Data extracted from a collection ▸
=== Begin Enclosure ===

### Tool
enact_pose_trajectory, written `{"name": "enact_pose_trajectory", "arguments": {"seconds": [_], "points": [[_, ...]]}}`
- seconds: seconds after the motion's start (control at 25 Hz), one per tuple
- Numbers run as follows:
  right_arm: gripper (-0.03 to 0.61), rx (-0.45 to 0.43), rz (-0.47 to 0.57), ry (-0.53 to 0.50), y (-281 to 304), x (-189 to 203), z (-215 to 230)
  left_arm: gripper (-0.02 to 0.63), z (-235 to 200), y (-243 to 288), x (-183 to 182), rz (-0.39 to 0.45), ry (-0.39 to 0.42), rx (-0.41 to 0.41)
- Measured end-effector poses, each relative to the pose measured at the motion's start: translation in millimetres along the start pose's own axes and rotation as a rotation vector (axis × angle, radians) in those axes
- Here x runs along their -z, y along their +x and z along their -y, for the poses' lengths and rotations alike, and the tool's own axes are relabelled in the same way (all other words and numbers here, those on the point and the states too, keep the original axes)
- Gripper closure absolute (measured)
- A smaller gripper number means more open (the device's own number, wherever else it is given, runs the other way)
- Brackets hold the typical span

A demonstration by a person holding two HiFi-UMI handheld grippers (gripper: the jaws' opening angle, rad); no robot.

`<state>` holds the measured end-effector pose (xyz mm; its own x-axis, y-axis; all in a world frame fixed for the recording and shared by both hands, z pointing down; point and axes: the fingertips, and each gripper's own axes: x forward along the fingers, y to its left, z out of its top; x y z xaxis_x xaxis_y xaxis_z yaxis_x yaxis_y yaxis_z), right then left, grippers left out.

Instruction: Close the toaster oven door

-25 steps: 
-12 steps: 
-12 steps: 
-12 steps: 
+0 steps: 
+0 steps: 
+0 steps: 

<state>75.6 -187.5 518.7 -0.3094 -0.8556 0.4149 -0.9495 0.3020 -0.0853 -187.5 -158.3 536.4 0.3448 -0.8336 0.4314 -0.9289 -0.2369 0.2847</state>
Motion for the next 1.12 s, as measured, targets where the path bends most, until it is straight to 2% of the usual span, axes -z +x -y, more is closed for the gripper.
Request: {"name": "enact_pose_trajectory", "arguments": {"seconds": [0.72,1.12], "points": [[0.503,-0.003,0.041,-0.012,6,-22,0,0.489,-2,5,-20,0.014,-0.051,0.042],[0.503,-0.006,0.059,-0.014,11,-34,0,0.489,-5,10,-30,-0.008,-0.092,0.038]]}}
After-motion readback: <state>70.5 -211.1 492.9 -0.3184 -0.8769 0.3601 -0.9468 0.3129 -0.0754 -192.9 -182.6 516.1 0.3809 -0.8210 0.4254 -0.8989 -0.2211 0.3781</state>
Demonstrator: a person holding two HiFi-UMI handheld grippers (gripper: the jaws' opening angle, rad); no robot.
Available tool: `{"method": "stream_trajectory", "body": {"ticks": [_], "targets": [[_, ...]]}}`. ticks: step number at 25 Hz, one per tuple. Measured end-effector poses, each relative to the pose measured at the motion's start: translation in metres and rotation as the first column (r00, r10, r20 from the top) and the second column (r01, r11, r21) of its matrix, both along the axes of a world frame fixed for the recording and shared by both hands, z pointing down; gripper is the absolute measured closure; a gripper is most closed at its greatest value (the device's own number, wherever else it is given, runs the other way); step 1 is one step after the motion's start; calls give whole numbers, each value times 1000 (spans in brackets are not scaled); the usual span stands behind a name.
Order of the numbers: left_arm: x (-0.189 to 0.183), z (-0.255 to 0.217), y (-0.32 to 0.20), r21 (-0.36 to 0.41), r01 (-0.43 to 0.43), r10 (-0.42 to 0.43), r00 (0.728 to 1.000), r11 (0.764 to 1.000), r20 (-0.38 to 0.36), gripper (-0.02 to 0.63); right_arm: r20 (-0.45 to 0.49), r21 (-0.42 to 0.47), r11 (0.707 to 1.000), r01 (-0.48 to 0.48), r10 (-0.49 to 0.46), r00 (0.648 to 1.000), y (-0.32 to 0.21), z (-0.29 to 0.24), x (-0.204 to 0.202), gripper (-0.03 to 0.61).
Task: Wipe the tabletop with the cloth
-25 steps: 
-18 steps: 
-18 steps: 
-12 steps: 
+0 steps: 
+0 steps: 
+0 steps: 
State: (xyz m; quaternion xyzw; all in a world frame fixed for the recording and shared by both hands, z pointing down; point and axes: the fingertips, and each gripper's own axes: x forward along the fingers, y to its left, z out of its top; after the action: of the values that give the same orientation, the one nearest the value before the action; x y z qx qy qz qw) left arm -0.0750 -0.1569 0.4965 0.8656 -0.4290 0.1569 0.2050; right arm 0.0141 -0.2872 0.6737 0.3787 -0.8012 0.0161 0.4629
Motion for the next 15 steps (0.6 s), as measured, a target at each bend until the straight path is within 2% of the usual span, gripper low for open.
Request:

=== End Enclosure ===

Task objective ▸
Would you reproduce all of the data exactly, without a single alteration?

Written reply ▸
### Tool
enact_pose_trajectory, written `{"name": "enact_pose_trajectory", "arguments": {"seconds": [_], "points": [[_, ...]]}}`
- seconds: seconds after the motion's start (control at 25 Hz), one per tuple
- Numbers run as follows:
  right_arm: gripper (-0.03 to 0.61), rx (-0.45 to 0.43), rz (-0.47 to 0.57), ry (-0.53 to 0.50), y (-281 to 304), x (-189 to 203), z (-215 to 230)
  left_arm: gripper (-0.02 to 0.63), z (-235 to 200), y (-243 to 288), x (-183 to 182), rz (-0.39 to 0.45), ry (-0.39 to 0.42), rx (-0.41 to 0.41)
- Measured end-effector poses, each relative to the pose measured at the motion's start: translation in millimetres along the start pose's own axes and rotation as a rotation vector (axis × angle, radians) in those axes
- Here x runs along their -z, y along their +x and z along their -y, for the poses' lengths and rotations alike, and the tool's own axes are relabelled in the same way (all other words and numbers here, those on the point and the states too, keep the original axes)
- Gripper closure absolute (measured)
- A smaller gripper number means more open (the device's own number, wherever else it is given, runs the other way)
- Brackets hold the typical span

A demonstration by a person holding two HiFi-UMI handheld grippers (gripper: the jaws' opening angle, rad); no robot.

`<state>` holds the measured end-effector pose (xyz mm; its own x-axis, y-axis; all in a world frame fixed for the recording and shared by both hands, z pointing down; point and axes: the fingertips, and each gripper's own axes: x forward along the fingers, y to its left, z out of its top; x y z xaxis_x xaxis_y xaxis_z yaxis_x yaxis_y yaxis_z), right then left, grippers left out.

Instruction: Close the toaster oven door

-25 steps: 
-12 steps: 
-12 steps: 
-12 steps: 
+0 steps: 
+0 steps: 
+0 steps: 

<state>75.6 -187.5 518.7 -0.3094 -0.8556 0.4149 -0.9495 0.3020 -0.0853 -187.5 -158.3 536.4 0.3448 -0.8336 0.4314 -0.9289 -0.2369 0.2847</state>
Motion for the next 1.12 s, as measured, targets where the path bends most, until it is straight to 2% of the usual span, axes -z +x -y, more is closed for the gripper.
Request: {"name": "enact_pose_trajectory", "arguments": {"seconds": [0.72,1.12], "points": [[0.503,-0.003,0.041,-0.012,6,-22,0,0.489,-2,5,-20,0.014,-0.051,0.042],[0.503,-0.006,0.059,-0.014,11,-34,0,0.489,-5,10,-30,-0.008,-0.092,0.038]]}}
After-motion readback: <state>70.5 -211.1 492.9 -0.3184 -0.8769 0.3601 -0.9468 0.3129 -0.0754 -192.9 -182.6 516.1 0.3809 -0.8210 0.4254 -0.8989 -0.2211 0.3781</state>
Demonstrator: a person holding two HiFi-UMI handheld grippers (gripper: the jaws' opening angle, rad); no robot.
Available tool: `{"method": "stream_trajectory", "body": {"ticks": [_], "targets": [[_, ...]]}}`. ticks: step number at 25 Hz, one per tuple. Measured end-effector poses, each relative to the pose measured at the motion's start: translation in metres and rotation as the first column (r00, r10, r20 from the top) and the second column (r01, r11, r21) of its matrix, both along the axes of a world frame fixed for the recording and shared by both hands, z pointing down; gripper is the absolute measured closure; a gripper is most closed at its greatest value (the device's own number, wherever else it is given, runs the other way); step 1 is one step after the motion's start; calls give whole numbers, each value times 1000 (spans in brackets are not scaled); the usual span stands behind a name.
Order of the numbers: left_arm: x (-0.189 to 0.183), z (-0.255 to 0.217), y (-0.32 to 0.20), r21 (-0.36 to 0.41), r01 (-0.43 to 0.43), r10 (-0.42 to 0.43), r00 (0.728 to 1.000), r11 (0.764 to 1.000), r20 (-0.38 to 0.36), gripper (-0.02 to 0.63); right_arm: r20 (-0.45 to 0.49), r21 (-0.42 to 0.47), r11 (0.707 to 1.000), r01 (-0.48 to 0.48), r10 (-0.49 to 0.46), r00 (0.648 to 1.000), y (-0.32 to 0.21), z (-0.29 to 0.24), x (-0.204 to 0.202), gripper (-0.03 to 0.61).
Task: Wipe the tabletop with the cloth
-25 steps: 
-18 steps: 
-18 steps: 
-12 steps: 
+0 steps: 
+0 steps: 
+0 steps: 
State: (xyz m; quaternion xyzw; all in a world frame fixed for the recording and shared by both hands, z pointing down; point and axes: the fingertips, and each gripper's own axes: x forward along the fingers, y to its left, z out of its top; after the action: of the values that give the same orientation, the one nearest the value before the action; x y z qx qy qz qw) left arm -0.0750 -0.1569 0.4965 0.8656 -0.4290 0.1569 0.2050; right arm 0.0141 -0.2872 0.6737 0.3787 -0.8012 0.0161 0.4629
Motion for the next 15 steps (0.6 s), as measured, a target at each bend until the straight path is within 2% of the usual span, gripper low for open.
Request:

The required answer is now complete.